INSTRUCTIONS TO FOLLOW:
Give the data again word for word; drop the pictures.

DATA SECTION:
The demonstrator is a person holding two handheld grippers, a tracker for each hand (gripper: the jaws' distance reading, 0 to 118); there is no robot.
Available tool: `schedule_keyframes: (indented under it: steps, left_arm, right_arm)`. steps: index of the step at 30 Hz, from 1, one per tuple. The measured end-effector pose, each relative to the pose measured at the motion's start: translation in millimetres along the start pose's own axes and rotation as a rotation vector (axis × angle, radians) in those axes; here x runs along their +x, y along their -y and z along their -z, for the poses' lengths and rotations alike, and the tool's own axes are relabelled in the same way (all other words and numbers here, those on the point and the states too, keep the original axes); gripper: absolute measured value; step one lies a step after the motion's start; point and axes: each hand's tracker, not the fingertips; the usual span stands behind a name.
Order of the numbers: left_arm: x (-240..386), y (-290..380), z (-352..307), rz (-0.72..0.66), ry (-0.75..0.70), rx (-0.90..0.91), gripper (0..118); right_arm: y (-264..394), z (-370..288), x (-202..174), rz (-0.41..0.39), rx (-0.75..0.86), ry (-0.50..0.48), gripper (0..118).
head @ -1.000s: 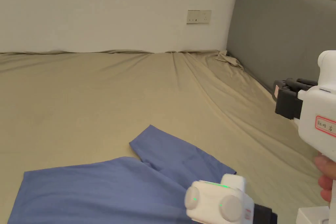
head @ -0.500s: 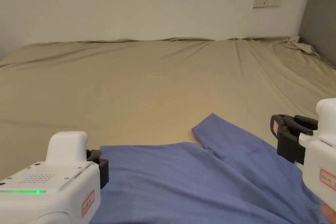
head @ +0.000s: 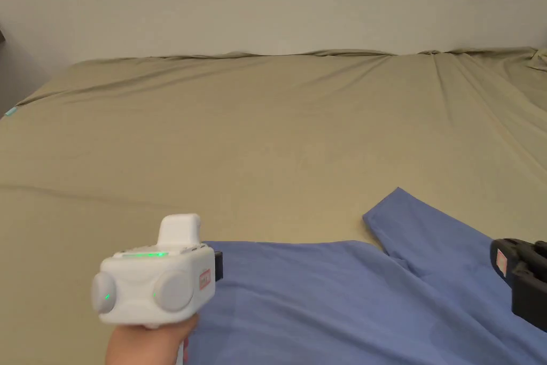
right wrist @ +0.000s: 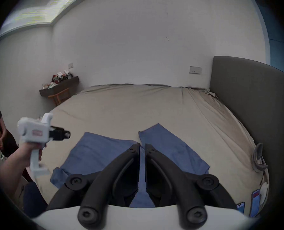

RESULT OF THIS EXERCISE:
The demonstrator is a person holding two handheld grippers, a tracker for each hand (gripper: the jaws' distance reading, 0 to 118); there is no robot.
Available tool: `schedule_keyframes: (indented under it: steps, left_arm, right_arm)`. steps: index of the step at 30 Hz, from 1, one per tuple. The measured end-effector pose, each relative to the pose measured at the motion's start: translation in millimetres along the start pose's own axes and rotation as a rotation vector (axis × angle, radians) in those axes; here x runs along their +x, y along their -y and z along their -z, for the poses' lengths and rotations alike, and the tool's own axes are relabelled in the same way (all other words and numbers here, those on the point and the states too, keep the original axes); gripper: absolute measured value; step one lies a step after the motion's start; point and axes: each hand's tracker, not the fingertips; the usual span stands behind a name.
Order of the numbers: left_arm: x (-240..386), y (-290..380), z (-352..307), rz (-0.72..0.66), ry (-0.75..0.70), rx (-0.90..0.91), gripper (0..118); right_arm: y (-264..394), z (-370..288), x (-202..174), rz (-0.41..0.39), rx (-0.75..0.86), ry (-0.50..0.48), gripper (0..118).
head @ -1.000s: 
head @ -0.500s: 
head @ +0.000s: 
right wrist @ +0.000s: 

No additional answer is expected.